Supplied data Block Start
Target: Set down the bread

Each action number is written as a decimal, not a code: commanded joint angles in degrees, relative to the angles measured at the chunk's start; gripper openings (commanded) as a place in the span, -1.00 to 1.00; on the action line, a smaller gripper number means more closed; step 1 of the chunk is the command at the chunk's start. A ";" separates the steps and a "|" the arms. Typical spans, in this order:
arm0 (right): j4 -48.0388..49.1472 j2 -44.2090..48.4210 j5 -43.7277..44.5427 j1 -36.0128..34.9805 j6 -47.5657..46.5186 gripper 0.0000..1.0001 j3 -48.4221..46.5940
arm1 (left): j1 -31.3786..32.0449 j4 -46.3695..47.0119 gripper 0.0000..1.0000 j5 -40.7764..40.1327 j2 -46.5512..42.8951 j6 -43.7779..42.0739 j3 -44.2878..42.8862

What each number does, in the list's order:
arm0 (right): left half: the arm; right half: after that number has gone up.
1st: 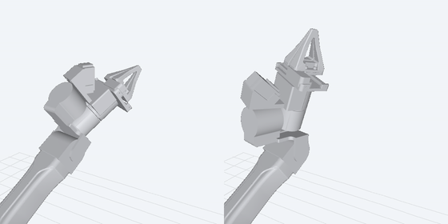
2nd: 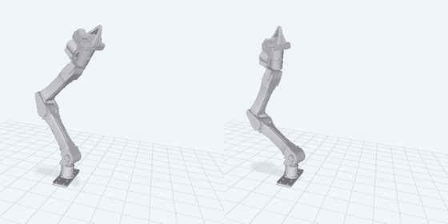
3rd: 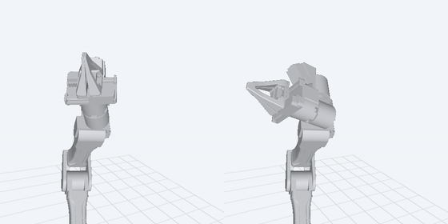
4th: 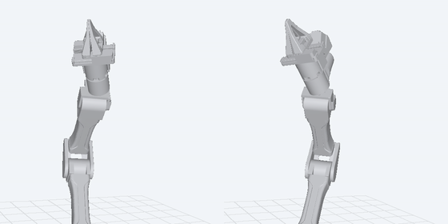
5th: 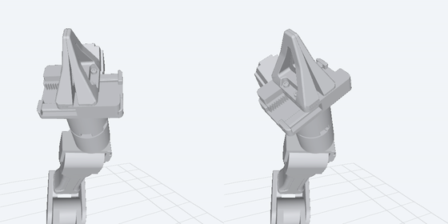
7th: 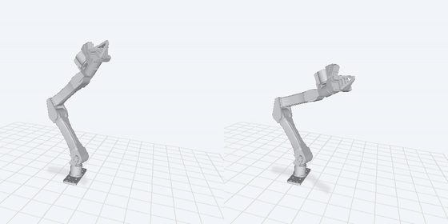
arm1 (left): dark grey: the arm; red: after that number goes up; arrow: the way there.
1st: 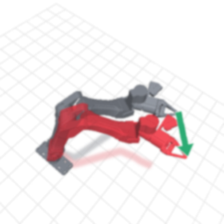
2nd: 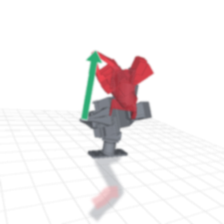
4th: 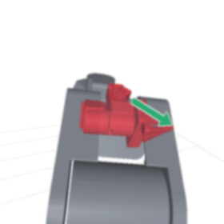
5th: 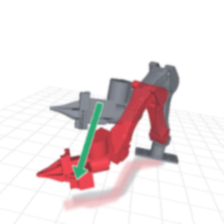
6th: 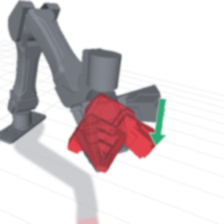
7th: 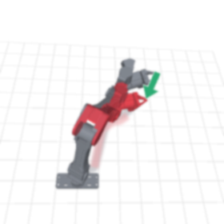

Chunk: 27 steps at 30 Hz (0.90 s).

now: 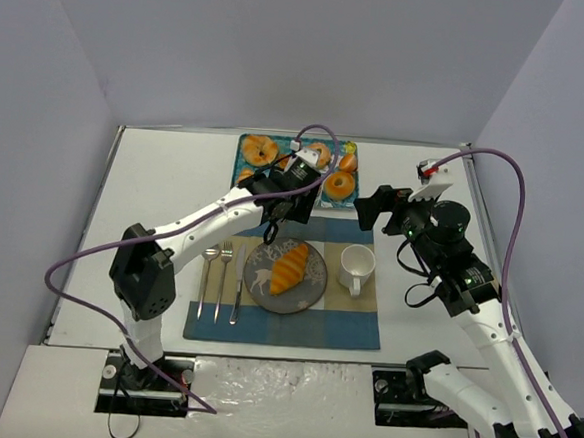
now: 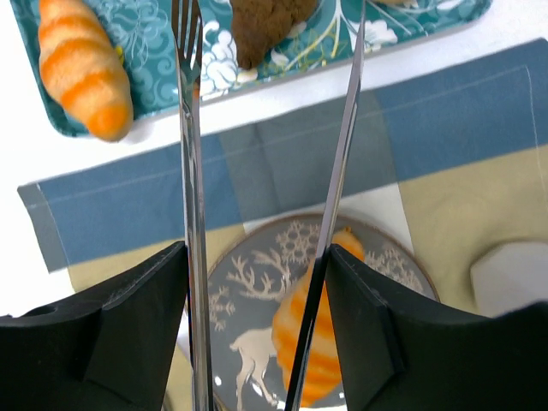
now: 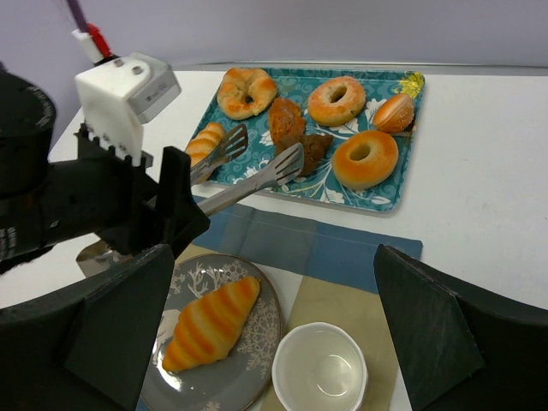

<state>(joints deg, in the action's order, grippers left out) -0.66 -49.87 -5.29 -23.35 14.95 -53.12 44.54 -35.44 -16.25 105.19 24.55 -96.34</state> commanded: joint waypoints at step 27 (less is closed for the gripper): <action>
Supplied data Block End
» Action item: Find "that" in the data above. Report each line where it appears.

» Answer to the exercise:
arm0 (right): left half: the arm; right half: after that number has gone up.
arm1 (left): dark grey: the arm; red: after that number goes up; arrow: the way there.

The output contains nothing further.